=== WHAT YOU WILL DO ===
Please give the entries below again exactly, omitting every picture.

(Collected data)
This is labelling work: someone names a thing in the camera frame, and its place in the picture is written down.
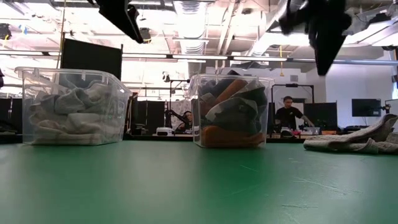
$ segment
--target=green tabletop
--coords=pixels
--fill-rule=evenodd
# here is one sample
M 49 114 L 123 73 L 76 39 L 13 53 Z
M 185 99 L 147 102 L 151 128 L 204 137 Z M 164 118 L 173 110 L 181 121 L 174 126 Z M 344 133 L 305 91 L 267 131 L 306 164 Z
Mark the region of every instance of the green tabletop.
M 191 142 L 0 146 L 0 223 L 398 223 L 398 158 Z

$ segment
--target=shirt
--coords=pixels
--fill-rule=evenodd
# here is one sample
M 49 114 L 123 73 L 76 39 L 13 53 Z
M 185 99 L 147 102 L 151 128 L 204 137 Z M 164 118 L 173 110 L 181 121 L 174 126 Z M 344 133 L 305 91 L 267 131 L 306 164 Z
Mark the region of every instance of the shirt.
M 288 127 L 291 129 L 296 130 L 296 119 L 301 118 L 303 116 L 303 113 L 301 111 L 293 106 L 290 108 L 279 108 L 279 110 L 276 111 L 275 119 L 280 120 L 280 123 L 282 127 Z

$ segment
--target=black panel
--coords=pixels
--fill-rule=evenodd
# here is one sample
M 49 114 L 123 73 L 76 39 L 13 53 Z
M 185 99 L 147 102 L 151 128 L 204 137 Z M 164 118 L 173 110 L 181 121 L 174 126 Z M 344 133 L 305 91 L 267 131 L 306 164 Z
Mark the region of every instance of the black panel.
M 147 124 L 147 101 L 138 101 L 136 124 Z
M 380 117 L 380 99 L 353 99 L 353 117 Z
M 22 134 L 22 99 L 0 99 L 0 126 Z
M 271 133 L 274 130 L 274 118 L 275 118 L 275 103 L 268 103 L 268 123 L 267 133 Z
M 97 70 L 121 79 L 122 50 L 87 42 L 65 39 L 61 68 Z
M 164 101 L 147 102 L 147 126 L 149 134 L 155 134 L 158 127 L 164 127 Z
M 304 115 L 323 130 L 337 130 L 337 103 L 306 103 Z

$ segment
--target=clear plastic bin
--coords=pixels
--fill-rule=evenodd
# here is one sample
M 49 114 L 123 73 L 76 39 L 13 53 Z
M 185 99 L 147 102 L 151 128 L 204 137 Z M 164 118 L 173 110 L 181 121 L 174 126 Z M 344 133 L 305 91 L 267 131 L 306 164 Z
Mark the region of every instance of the clear plastic bin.
M 23 142 L 100 145 L 123 138 L 131 95 L 114 75 L 18 67 L 23 81 Z
M 201 147 L 258 147 L 266 143 L 272 78 L 195 75 L 191 78 L 193 140 Z

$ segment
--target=folded cloth
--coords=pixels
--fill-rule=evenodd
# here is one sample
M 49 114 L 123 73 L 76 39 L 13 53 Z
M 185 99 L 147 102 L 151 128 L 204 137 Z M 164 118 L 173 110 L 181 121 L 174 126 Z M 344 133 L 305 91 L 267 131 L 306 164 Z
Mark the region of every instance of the folded cloth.
M 397 115 L 386 114 L 376 124 L 351 134 L 310 137 L 304 148 L 320 152 L 396 153 L 398 135 L 391 132 L 397 119 Z
M 214 106 L 206 114 L 206 119 L 215 126 L 229 131 L 242 131 L 257 134 L 255 118 L 257 104 L 240 97 L 228 99 Z
M 201 132 L 204 147 L 258 147 L 266 141 L 265 134 L 250 135 L 240 131 L 227 131 L 217 126 L 207 126 Z

=== ANSWER SPACE ===
This is labelling work: someone names a thing in the camera frame, and its place in the picture is written down.
$ segment
--target=green tabletop
--coords=pixels
--fill-rule=evenodd
# here is one sample
M 49 114 L 123 73 L 76 39 L 13 53 Z
M 185 99 L 147 102 L 151 128 L 204 137 Z M 164 118 L 173 110 L 181 121 L 174 126 Z M 344 133 L 305 91 L 267 131 L 306 164 Z
Mark the region of every instance of the green tabletop.
M 191 142 L 0 146 L 0 223 L 398 223 L 398 158 Z

$ segment
--target=shirt
--coords=pixels
--fill-rule=evenodd
# here is one sample
M 49 114 L 123 73 L 76 39 L 13 53 Z
M 185 99 L 147 102 L 151 128 L 204 137 Z M 164 118 L 173 110 L 181 121 L 174 126 Z M 344 133 L 305 91 L 267 131 L 306 164 Z
Mark the region of every instance of the shirt.
M 288 127 L 291 129 L 296 130 L 296 119 L 301 118 L 303 116 L 303 113 L 301 111 L 293 106 L 290 108 L 279 108 L 279 110 L 276 111 L 275 119 L 280 120 L 280 123 L 282 127 Z

$ segment
--target=black panel
--coords=pixels
--fill-rule=evenodd
# here is one sample
M 49 114 L 123 73 L 76 39 L 13 53 Z
M 185 99 L 147 102 L 151 128 L 204 137 Z M 164 118 L 173 110 L 181 121 L 174 126 Z M 344 133 L 305 91 L 267 131 L 306 164 Z
Mark the region of every instance of the black panel.
M 147 124 L 147 101 L 138 101 L 136 124 Z
M 380 117 L 380 99 L 353 99 L 353 117 Z
M 22 134 L 22 99 L 0 99 L 0 126 Z
M 271 133 L 274 130 L 274 118 L 275 118 L 275 103 L 268 103 L 268 123 L 267 133 Z
M 97 70 L 121 79 L 122 50 L 87 42 L 65 39 L 61 68 Z
M 164 101 L 147 102 L 147 126 L 149 134 L 155 134 L 158 127 L 164 127 Z
M 304 115 L 323 130 L 337 130 L 337 103 L 306 103 Z

$ segment
--target=clear plastic bin
--coords=pixels
--fill-rule=evenodd
# here is one sample
M 49 114 L 123 73 L 76 39 L 13 53 Z
M 185 99 L 147 102 L 151 128 L 204 137 Z M 164 118 L 173 110 L 181 121 L 174 126 Z M 344 133 L 305 91 L 267 131 L 306 164 Z
Mark the region of every instance of the clear plastic bin.
M 23 142 L 100 145 L 123 138 L 131 95 L 114 75 L 18 67 L 23 81 Z
M 201 147 L 258 147 L 266 143 L 272 78 L 195 75 L 191 78 L 193 140 Z

$ segment
--target=folded cloth
--coords=pixels
--fill-rule=evenodd
# here is one sample
M 49 114 L 123 73 L 76 39 L 13 53 Z
M 185 99 L 147 102 L 151 128 L 204 137 Z M 164 118 L 173 110 L 181 121 L 174 126 Z M 344 133 L 305 91 L 267 131 L 306 164 Z
Mark the region of every instance of the folded cloth.
M 397 115 L 386 114 L 376 124 L 351 134 L 310 137 L 304 148 L 320 152 L 396 153 L 398 135 L 391 132 L 397 119 Z
M 214 106 L 206 114 L 206 119 L 215 126 L 229 131 L 242 131 L 257 134 L 255 118 L 257 104 L 240 97 L 228 99 Z
M 201 132 L 204 147 L 258 147 L 266 141 L 265 134 L 250 135 L 240 131 L 227 131 L 217 126 L 207 126 Z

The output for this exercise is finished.